Child event order in Node.js - node.js

I have an api, its working process is like this:
doing some logic, using 1 second's CPU time
wait for network IO, and this IO need 1 second too.
So, normally this api will need about 2 seconds to respond
Then I did a test.
I start 10 requests at the same time.
EVERY ONE OF THEM need more than 10 seconds to respond
This test means
Node will finish all the cpu costly part of all the 10 requests first.
WHY?
why doesn't it respond to one request immediately after one IO is done.
Thanks for the comments. I think I need to do some explanation about my concern.
What i concern is if the request count is not 10, if there are 100 request at the same time.
All of them will timeout!!
If the Node respond to the child IO event immediately, I think at least 20% of them will not time out.
I think node need some Event Priority mechanism
router.use('/test/:id', function (req, res) {
var id = req.param('id');
console.log('start cpu code for ' + id);
for (var x = 0; x < 10000; x++) {
for (var x2 = 0; x2 < 30000; x2++) {
x2 -= 1;
x2 += 1;
}
}
console.log('cpu code over for ' + id);
request('http://terranotifier.duapp.com/wait3sec/' + id, function (a,b,data) {
// how can I make this code run immediately after the server response to me.
console.log('IO over for ' + data);
res.send('over');
});
});

Node.js is single threaded. Therefore as long as you have a long running routine it cannot process other pieces of code. The offending piece of code in this instance is your double for loop which takes up a lot of CPU time.
To understand what you're seeing first let me explain how the event loop works.
Node.js event loop evolved out of javascript's event loop which evolved out of web browsers event loop. The web browser event loop was originally implemented not for javascript but to allow progressive rendering of images.
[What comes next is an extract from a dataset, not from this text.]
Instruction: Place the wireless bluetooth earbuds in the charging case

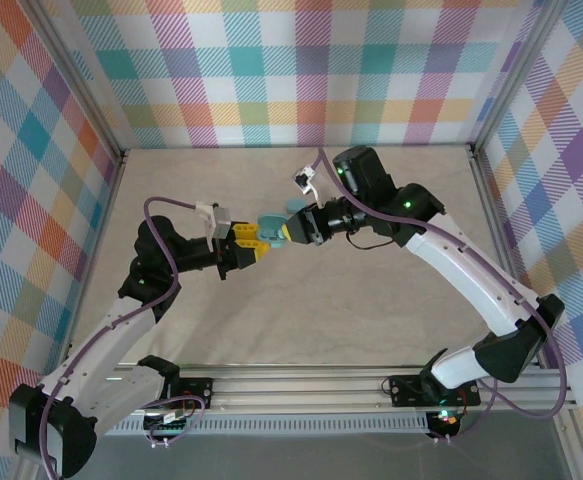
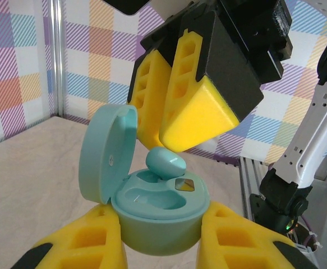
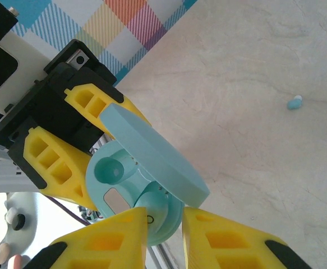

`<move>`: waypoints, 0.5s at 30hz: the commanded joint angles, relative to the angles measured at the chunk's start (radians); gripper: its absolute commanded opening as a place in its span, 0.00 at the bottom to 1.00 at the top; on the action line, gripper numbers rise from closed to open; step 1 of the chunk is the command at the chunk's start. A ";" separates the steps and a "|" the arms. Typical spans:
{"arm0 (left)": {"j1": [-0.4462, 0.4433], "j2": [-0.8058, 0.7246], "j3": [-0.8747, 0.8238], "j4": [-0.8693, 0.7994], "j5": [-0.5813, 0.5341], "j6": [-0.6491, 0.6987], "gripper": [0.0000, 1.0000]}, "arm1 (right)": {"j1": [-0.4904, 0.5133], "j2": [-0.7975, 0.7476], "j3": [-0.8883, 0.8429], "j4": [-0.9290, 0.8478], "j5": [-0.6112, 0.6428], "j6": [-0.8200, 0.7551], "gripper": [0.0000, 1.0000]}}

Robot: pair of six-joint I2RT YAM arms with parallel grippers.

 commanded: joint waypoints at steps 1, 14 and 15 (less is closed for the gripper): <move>-0.014 -0.024 0.000 0.034 0.019 0.010 0.00 | 0.009 0.024 0.032 -0.019 -0.021 0.005 0.24; -0.014 -0.030 -0.005 0.035 0.022 0.010 0.00 | 0.019 0.084 0.093 -0.058 0.030 -0.021 0.22; -0.014 -0.029 -0.005 0.035 0.021 0.010 0.00 | 0.022 0.089 0.101 -0.062 0.036 -0.024 0.22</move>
The event loop looks a bit like this:
,-> is there anything from the network?
| | |
| no yes
| | |
| | '-----------> read network data
| V |
| does the DOM need updating? <-------------'
| | |
| no yes
| | |
| | v
| | update the DOM
| | |
'------'--------------'
When javascript was added the script processing was simply inserted into the event loop:
,-> is there anything from the network?
| | |
| no yes
| | |
| | '-----------> read network data
| V |
| any javascript to run? <------------------'
| | |
| no yes
| | '-----------> run javascript
| V |
| does the DOM need updating? <-------------'
| | |
| no yes
| | |
| | v
| | update the DOM
| | |
'------'--------------'
When the javascript engine is made to run outside of the browser, as in Node.js, the DOM related parts are simply removed and the I/O becomes generalized:
,-> any javascript to run?
| | |
| no yes
| | |
| | '--------> RUN JAVASCRIPT
| V |
| is there any I/O <------------'
| | |
| no yes
| | |
| | v
| | read I/O
| | |
'------'--------------'
Note that all your javascript code is executed in the RUN JAVASCRIPT part.
So, what happens with your code when you make 10 connections?
connection1: node accepts your request, processes the double for loops
connection2: node is still processing the for loops, the request gets queued
connection3: node is still processing the for loops, the request gets queued
(at some point the for loop for connection 1 finishes)
node notices that connection2 is queued so connection2 gets accepted,
process the double for loops
...
connection10: node is still processing the for loops, the request gets queued
(at this point node is still busy processing some other for loop,
probably for connection 7 or something)
request1: node is still processing the for loops, the request gets queued
request2: node is still processing the for loops, the request gets queued
(at some point all connections for loops finishes)
node notices that response from request1 is queued so request1 gets processed,
console.log gets printed and res.send('over') gets executed.
...
request10: node is busy processing some other request, request10 gets queued
(at some point request10 gets executed)
This is why you see node taking 10 seconds answering 10 requests. It's not that the requests themselves are slow but their responses are queued behind all the for loops and the for loops get executed first (because we're still in the current loop of the event loop).
To counter this, you should make the for loops asynchronous to give node a chance to process the event loop. You can either write them in C and use C to run independent threads for each of them. Or you can use one of the thread modules from npm to run javascript in separate threads. Or you can use worker-threads which is a web-worker like API implemented for Node.js. Or you can fork a cluster of processes to execute them. Or you can simply loop them with setTimeout if parallelism is not critical:
router.use('/test/:id', function (req, res) {
var id = req.param('id');
console.log('start cpu code for ' + id);
function async_loop (count, callback, done_callback) {
if (count) {
callback();
setTimeout(function(){async_loop(count-1, callback)},1);
}
else if (done_callback) {
done_callback();
}
}
var outer_loop_done=0;
var x2=0;
async_loop(10000,function(){
x1++;
async_loop(30000,function(){
x2++;
},function() {
if (outer_loop_done) {
console.log('cpu code over for ' + id);
request('http://terranotifier.duapp.com/wait3sec/' + id,
function (a,b,data){
console.log('IO over for ' + data);
res.send('over');
}
);
}
});
},function(){
outer_loop_done = 1;
});
});
The above code will process a response from request() as soon as possible rather than wait for all the async_loops to execute to completion without using threads (so no parallelism) but simply using event queue priority.

Related

why double the cpu limit leads to only 20% time cost improvement?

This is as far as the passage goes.